Atividades em grupo, como jogos e projetos colaborativos, são ótimas oportunidades para praticar estas competências sociais. Como pais podem também encorajar as crianças a partilhar, a cooperar e a apoiar os amigos. Ao aprenderem a comunicar eficazmente e a construir relações saudáveis, as crianças desenvolvem um sentido de pertença e aceitação, o que é vital para a sua autoestima.
8. Ame o seu filho da forma como precisa
O sentimento interno de se sentir amado e valorizado afeta o comportamento do seu filho numa base diária, interfere com a capacidade de a criança se sentir capaz e motivada e contribui positivamente para a autoestima e bem-estar emocional.

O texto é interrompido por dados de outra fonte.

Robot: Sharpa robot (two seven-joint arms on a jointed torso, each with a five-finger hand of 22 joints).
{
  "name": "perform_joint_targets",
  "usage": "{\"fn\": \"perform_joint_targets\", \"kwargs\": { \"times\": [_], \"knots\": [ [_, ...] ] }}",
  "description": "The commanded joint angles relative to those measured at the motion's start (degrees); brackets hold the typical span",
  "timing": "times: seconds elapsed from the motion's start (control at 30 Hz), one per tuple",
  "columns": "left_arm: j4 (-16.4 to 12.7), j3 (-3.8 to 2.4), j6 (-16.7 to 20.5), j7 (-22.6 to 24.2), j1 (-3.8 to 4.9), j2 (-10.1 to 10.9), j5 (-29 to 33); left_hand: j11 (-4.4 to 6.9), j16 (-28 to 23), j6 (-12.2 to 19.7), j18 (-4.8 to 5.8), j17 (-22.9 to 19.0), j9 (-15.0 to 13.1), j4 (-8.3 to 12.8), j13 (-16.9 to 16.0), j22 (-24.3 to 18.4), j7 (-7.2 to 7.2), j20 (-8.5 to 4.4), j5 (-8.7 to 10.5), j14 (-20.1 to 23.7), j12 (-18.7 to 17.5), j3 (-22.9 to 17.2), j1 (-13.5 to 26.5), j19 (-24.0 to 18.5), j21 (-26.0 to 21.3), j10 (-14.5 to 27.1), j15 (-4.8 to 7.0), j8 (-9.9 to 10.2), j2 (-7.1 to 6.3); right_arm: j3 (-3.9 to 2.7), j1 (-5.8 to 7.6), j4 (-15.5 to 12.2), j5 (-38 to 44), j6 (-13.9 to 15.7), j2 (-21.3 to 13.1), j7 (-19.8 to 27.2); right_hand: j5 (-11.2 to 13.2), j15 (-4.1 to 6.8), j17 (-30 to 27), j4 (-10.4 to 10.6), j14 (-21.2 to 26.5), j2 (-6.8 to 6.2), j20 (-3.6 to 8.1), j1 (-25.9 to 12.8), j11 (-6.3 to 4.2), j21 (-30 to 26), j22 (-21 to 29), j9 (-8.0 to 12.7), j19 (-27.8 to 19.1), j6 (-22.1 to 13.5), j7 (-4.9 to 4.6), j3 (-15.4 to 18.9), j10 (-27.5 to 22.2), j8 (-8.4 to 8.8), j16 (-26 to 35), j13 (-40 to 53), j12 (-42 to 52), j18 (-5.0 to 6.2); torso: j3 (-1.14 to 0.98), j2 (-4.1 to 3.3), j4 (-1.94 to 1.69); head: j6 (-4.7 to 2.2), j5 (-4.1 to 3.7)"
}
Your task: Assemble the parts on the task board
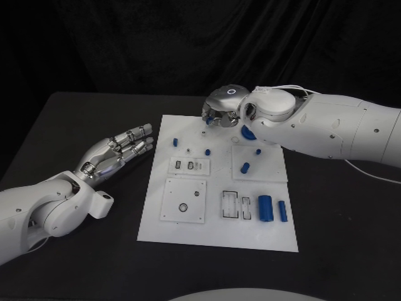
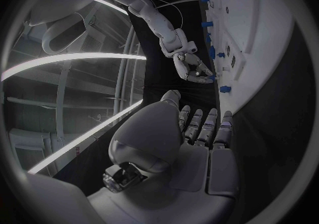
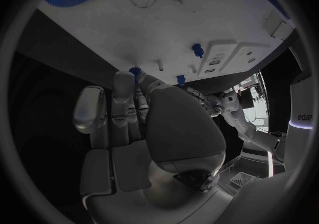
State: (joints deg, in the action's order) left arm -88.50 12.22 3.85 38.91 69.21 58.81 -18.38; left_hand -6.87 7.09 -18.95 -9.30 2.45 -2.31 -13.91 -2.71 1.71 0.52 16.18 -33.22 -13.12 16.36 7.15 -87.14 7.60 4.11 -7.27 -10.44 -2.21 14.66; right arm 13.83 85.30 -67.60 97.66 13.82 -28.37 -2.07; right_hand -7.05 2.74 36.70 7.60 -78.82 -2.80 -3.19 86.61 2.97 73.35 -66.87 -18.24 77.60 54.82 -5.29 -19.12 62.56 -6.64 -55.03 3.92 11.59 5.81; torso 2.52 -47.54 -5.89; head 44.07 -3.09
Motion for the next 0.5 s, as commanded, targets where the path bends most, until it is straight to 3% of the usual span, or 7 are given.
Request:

Ao demonstrar carinho pelo seu filho, está a contribuir para o seu desenvolvimento saudável. Mas, especializar-se em amar cada filho na sua linguagem própria, falando o dialeto do seu coração, é fundamental! Saiba mais sobre como amar o seu filho da forma como precisa.
9. Seja um bom exemplo
As crianças aprendem muito através da observação e imitação dos adultos à sua volta, especialmente dos pais. Portanto, é essencial que os pais demonstrem uma autoestima saudável e comportamentos positivos. Isso inclui mostrar confiança nas próprias capacidades, aceitar os próprios erros como parte do processo de aprendizagem e tratar-se a si mesmo com respeito e carinho.
Quando as crianças veem os pais a lidar com desafios de maneira positiva, a valorizar-se e a demonstrar resiliência, aprendem naturalmente a adotar essas mesmas atitudes. Ser um bom exemplo envolve também comunicar de forma aberta e honesta sobre sentimentos e experiências, mostrando às crianças que é normal e saudável expressar e gerir emoções.